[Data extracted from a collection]
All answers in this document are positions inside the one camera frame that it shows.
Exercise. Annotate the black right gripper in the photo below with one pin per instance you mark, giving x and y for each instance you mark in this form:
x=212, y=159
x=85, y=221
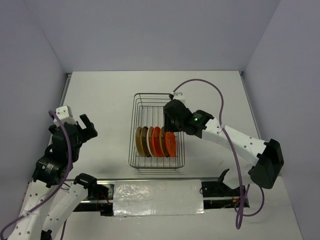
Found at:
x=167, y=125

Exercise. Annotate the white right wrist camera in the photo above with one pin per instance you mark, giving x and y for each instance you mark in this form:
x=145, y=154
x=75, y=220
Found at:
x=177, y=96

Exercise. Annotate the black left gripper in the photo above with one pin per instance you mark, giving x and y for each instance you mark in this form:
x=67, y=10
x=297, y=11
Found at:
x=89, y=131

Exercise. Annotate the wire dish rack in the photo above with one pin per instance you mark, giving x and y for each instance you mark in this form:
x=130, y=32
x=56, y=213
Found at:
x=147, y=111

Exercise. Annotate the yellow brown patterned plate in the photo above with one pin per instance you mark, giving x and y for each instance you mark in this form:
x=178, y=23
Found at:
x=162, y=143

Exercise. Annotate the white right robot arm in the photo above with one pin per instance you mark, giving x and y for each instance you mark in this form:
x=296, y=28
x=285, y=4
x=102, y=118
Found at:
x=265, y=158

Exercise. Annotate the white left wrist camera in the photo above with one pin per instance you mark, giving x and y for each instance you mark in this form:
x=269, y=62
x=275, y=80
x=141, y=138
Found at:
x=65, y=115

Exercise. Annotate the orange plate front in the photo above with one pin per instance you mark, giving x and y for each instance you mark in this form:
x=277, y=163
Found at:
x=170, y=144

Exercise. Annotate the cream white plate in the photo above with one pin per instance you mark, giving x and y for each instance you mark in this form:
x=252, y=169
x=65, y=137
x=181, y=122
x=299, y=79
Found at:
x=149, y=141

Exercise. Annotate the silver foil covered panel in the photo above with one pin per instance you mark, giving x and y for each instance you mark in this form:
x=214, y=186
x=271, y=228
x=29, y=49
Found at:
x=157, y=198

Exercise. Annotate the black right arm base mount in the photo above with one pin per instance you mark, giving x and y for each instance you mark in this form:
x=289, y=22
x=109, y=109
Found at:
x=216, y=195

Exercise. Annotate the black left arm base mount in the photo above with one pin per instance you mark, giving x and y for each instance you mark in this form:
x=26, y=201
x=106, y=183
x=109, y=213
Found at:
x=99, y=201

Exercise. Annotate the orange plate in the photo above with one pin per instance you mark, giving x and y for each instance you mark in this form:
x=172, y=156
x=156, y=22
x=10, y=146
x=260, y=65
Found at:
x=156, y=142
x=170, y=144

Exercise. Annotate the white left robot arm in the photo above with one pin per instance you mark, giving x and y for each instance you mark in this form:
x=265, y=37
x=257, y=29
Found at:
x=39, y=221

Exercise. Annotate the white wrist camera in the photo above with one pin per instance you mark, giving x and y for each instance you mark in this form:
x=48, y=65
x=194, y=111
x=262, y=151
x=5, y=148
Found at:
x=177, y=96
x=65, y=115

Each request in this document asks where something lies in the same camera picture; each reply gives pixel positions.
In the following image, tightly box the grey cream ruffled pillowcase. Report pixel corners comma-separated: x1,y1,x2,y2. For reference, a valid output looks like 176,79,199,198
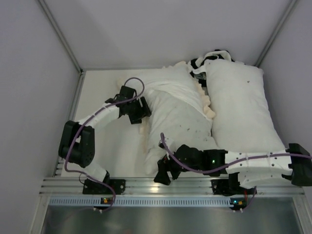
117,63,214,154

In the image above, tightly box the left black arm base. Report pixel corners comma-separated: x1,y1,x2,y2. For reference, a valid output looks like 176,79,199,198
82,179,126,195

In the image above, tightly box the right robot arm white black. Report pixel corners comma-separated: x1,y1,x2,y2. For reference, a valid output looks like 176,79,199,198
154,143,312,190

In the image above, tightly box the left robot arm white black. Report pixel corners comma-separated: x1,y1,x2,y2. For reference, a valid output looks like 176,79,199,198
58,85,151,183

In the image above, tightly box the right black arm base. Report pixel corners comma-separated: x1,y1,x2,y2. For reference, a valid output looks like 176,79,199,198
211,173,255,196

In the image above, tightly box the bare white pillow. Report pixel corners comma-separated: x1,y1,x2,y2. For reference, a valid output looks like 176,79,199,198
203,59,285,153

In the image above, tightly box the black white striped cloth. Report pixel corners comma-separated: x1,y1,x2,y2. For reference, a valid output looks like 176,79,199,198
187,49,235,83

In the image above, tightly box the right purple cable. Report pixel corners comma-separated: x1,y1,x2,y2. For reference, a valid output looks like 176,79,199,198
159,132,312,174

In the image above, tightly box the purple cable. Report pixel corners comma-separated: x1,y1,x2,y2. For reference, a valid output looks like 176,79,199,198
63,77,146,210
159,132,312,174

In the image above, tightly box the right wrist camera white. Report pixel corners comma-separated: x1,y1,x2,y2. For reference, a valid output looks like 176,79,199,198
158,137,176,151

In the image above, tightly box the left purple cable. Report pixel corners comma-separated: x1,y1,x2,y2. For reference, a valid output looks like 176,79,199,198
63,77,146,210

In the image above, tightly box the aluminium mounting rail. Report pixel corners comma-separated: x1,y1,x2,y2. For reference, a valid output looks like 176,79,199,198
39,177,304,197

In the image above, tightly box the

...

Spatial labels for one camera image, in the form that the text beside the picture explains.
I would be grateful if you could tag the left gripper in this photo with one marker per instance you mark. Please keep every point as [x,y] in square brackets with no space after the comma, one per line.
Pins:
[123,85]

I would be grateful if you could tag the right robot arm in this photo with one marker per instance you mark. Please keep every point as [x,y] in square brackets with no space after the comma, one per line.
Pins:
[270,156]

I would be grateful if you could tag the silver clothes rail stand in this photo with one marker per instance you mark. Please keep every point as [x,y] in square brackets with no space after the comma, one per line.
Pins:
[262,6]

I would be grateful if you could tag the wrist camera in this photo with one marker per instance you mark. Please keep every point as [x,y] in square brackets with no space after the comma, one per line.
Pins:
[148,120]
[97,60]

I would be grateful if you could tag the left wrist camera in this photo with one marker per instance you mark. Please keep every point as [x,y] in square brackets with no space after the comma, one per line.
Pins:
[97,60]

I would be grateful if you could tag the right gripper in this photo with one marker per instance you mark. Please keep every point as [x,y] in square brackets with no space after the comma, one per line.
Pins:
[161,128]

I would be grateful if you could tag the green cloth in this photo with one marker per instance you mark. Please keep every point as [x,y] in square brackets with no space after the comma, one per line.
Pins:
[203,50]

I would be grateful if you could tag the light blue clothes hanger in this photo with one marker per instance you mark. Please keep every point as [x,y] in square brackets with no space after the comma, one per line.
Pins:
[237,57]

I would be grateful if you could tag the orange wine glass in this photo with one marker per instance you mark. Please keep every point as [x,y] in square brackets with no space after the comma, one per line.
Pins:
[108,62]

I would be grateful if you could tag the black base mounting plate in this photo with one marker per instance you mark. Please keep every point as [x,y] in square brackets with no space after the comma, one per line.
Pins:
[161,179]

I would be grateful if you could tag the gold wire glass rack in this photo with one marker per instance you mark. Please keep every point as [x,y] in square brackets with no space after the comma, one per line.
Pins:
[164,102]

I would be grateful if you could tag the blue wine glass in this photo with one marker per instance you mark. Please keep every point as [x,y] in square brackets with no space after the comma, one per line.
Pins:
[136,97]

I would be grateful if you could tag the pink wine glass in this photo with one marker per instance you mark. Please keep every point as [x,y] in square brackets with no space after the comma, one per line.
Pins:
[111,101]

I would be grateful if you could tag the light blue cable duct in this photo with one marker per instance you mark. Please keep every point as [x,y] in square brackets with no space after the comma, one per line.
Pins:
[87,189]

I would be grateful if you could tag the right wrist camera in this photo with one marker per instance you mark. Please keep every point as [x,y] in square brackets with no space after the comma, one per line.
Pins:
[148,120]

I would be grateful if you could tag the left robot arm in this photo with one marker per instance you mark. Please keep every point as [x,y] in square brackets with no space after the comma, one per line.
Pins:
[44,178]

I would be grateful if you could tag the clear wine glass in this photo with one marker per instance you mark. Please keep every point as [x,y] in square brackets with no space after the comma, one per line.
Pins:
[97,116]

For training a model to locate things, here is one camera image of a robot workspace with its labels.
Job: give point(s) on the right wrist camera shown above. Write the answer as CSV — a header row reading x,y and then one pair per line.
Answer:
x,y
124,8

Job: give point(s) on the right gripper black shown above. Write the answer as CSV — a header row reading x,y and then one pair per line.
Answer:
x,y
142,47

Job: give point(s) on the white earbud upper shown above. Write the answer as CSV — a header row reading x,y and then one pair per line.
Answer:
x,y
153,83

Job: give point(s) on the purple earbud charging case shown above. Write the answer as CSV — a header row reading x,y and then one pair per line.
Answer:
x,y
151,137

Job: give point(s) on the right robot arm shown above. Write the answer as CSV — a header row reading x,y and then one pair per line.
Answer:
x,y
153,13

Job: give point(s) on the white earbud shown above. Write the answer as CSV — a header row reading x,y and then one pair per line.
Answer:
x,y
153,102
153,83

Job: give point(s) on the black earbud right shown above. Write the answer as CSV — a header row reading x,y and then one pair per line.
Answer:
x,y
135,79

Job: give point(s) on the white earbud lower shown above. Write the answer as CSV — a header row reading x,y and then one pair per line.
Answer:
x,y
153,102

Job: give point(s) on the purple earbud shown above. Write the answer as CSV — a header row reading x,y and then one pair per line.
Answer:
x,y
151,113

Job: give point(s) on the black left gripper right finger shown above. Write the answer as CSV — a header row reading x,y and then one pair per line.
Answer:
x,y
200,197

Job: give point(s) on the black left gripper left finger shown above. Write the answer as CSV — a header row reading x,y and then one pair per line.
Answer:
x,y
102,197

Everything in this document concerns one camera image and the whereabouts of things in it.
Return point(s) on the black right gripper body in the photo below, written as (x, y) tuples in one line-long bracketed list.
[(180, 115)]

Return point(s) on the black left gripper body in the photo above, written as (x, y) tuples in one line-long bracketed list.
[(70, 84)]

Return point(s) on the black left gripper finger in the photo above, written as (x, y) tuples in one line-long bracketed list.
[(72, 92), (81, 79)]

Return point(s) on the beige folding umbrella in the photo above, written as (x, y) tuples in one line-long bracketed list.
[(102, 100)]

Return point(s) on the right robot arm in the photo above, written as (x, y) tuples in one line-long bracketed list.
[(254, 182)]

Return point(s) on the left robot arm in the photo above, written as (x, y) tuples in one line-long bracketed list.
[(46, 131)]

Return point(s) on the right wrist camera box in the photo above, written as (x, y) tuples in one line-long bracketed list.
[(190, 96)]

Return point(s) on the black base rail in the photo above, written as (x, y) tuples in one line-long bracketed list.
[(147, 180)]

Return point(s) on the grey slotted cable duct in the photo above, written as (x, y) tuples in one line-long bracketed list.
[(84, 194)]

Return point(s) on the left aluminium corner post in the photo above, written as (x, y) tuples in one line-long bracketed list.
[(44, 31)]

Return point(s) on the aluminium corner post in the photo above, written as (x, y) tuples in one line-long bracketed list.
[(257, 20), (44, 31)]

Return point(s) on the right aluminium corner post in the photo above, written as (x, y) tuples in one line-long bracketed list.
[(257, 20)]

TRY IT:
Wherever a line above contains the string "things", copy that line.

PROBLEM SOLUTION:
For training a model to locate things, here is one camera image of a robot workspace with its labels.
Everything in this document concerns one camera image and the whereabouts of things in it.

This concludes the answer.